Let's start by creating a new index and adding the context documents into it.
========================================

### Imports

In [None]:
import asyncio
import os
from llama_index.embeddings.cohereai import CohereEmbedding
from llama_index import (
    VectorStoreIndex,
    SimpleDirectoryReader,
    StorageContext,
    ServiceContext,
)
from llama_index.vector_stores import (
    OpensearchVectorStore,
    OpensearchVectorClient,
)

from llama_index.llms import Cohere, ChatMessage

### Constants

In [None]:
os.environ["COHERE_API_KEY"] = "COHERE_API_KEY_HERE"
COHERE_API_KEY = os.environ["COHERE_API_KEY"]
OPENSEARCH_URL = "http://localhost:9200"
OPENSEARCH_INDEX_NAME = "idx_paul_graham_essay"
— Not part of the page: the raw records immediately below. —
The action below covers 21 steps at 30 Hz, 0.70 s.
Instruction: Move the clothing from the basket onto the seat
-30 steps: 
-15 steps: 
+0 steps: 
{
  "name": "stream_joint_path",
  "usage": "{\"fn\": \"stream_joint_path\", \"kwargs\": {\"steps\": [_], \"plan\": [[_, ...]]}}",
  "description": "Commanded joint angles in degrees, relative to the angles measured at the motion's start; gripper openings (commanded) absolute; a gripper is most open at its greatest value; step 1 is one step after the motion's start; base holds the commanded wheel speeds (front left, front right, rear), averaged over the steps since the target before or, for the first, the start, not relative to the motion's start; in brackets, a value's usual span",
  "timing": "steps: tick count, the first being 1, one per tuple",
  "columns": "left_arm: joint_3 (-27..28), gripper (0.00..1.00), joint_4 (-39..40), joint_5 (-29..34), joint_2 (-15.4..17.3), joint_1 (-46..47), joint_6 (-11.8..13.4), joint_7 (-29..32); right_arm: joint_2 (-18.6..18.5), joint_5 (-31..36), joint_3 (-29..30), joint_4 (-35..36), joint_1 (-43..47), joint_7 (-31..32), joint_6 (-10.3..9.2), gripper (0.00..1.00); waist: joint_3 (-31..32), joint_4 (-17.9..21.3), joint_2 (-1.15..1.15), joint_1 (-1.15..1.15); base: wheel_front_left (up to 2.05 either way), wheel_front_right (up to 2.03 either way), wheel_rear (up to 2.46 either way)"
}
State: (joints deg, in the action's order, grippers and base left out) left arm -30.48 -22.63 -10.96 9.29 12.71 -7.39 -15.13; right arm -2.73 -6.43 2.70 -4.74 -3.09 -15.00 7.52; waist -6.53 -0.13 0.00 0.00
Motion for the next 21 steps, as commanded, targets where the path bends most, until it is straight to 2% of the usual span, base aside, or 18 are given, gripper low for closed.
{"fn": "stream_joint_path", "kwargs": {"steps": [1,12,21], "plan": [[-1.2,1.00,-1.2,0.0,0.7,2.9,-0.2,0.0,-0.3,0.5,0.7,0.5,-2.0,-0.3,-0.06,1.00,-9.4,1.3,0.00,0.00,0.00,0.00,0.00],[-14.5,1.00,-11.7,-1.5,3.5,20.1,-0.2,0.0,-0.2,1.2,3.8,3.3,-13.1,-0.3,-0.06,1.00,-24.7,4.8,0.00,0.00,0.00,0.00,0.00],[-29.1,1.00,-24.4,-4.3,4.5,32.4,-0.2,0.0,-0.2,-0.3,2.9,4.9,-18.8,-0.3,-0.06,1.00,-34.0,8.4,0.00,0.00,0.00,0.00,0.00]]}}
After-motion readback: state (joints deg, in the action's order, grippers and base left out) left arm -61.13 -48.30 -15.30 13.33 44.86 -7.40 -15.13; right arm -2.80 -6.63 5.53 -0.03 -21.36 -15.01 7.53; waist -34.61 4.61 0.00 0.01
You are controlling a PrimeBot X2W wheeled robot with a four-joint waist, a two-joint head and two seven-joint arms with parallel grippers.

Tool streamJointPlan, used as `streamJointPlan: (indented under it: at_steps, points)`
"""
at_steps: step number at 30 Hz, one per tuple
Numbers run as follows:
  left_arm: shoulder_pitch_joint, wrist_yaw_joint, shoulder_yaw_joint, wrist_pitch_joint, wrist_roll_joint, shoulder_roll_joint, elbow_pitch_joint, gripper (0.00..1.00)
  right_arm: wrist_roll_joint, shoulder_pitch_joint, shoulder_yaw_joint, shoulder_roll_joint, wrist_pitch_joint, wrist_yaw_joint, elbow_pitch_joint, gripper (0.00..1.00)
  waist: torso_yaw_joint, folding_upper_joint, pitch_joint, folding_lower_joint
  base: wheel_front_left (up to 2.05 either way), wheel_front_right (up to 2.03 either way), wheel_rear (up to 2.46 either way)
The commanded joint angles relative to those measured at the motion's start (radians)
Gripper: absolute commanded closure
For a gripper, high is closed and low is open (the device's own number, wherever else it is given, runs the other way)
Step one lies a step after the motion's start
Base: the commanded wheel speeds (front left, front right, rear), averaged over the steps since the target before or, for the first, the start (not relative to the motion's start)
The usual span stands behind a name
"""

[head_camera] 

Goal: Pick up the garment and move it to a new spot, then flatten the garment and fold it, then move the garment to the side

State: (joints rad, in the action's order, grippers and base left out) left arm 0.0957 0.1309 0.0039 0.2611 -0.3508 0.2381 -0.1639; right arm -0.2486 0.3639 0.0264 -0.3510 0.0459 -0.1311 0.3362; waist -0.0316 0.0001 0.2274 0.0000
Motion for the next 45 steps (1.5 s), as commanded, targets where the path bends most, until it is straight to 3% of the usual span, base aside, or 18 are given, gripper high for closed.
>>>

### Create a new Cohere LLM instance

In [None]:
LLM = Cohere(
    "command",
    api_key=COHERE_API_KEY,
    temperature=0.5,
    additional_kwargs={"prompt_truncation": "AUTO"},
)

### Create a new Cohere embedding

In [None]:
def get_cohere_embed_model(
    input_type="search_document", model_name="embed-english-v3.0"
):
    cohere_embed_model = CohereEmbedding(
        cohere_api_key=COHERE_API_KEY,
        model_name=model_name,
        input_type=input_type,
    )

    return cohere_embed_model

### Create a new service context

In [None]:
def get_cohere_service_context(input_type="search_document"):
    cohere_service_context = ServiceContext.from_defaults(
        llm=LLM, embed_model=get_cohere_embed_model(input_type=input_type)
    )
    return cohere_service_context

### Create a new open search vector client

In [None]:
def get_opensearch_store_client(
    host="http://localhost:9200",
    size=1024,
    embedding_field="passage_embedding",
    text_field="passage_text",
):
    opensearch_store_client = OpensearchVectorClient(
        host,
        OPENSEARCH_INDEX_NAME,
        size,
        embedding_field=embedding_field,
        text_field=text_field,
    )

    return opensearch_store_client

### Read the sample documents from the file

In [None]:
def get_sample_documents(path="./data/paul_graham/"):
    sample_documents = SimpleDirectoryReader(path).load_data()
    return sample_documents

### Create a new Opensearch vector store

In [None]:
def get_opensearch_vector_store():
    opensearch_vector_store = OpensearchVectorStore(
        get_opensearch_store_client()
    )

    return opensearch_vector_store

### Create a new storage context

In [None]:
def get_opensearch_storage_context():
    opensearch_storage_context = StorageContext.from_defaults(
        vector_store=get_opensearch_vector_store()
    )
    return opensearch_storage_context

### Create a new vector store index and fill it with the sample documents

In [None]:
def fill_opensearch_documents_index():
    index = VectorStoreIndex.from_documents(
        documents=get_sample_documents(),
        service_context=get_cohere_service_context(),
        storage_context=get_opensearch_storage_context(),
    )
    return index

### For the Chat Engine we should use Cohere embed model with input type "search_query". See the [documentation](https://docs.cohere.com/reference/embed) for more details. So we need to use a new index with the input type "search_query"

In [None]:
def get_opensearch_query_index():
    opensearch_store = get_opensearch_vector_store()
    opensearch_context = get_cohere_service_context(input_type="search_query")
    index = VectorStoreIndex.from_vector_store(
        opensearch_store, service_context=opensearch_context
    )
    return index

### And finally, we can create a new chat engine using Cohere Context mode

In [None]:
def get_chat_engine_by_index_and_mode(index, mode="cohere_context"):
    service_context = get_cohere_service_context(input_type="search_query")
    chat_engine = index.as_chat_engine(
        service_context=service_context, chat_mode=mode
    )
    return chat_engine

## Let's run it and see the results
### Chat

In [None]:
# Create a new index and fill it with the sample documents run it if the index is not created yet. Just comment it after the first run
fill_opensearch_documents_index()

# Create a new chat engine
chat_engine = get_chat_engine_by_index_and_mode(get_opensearch_query_index())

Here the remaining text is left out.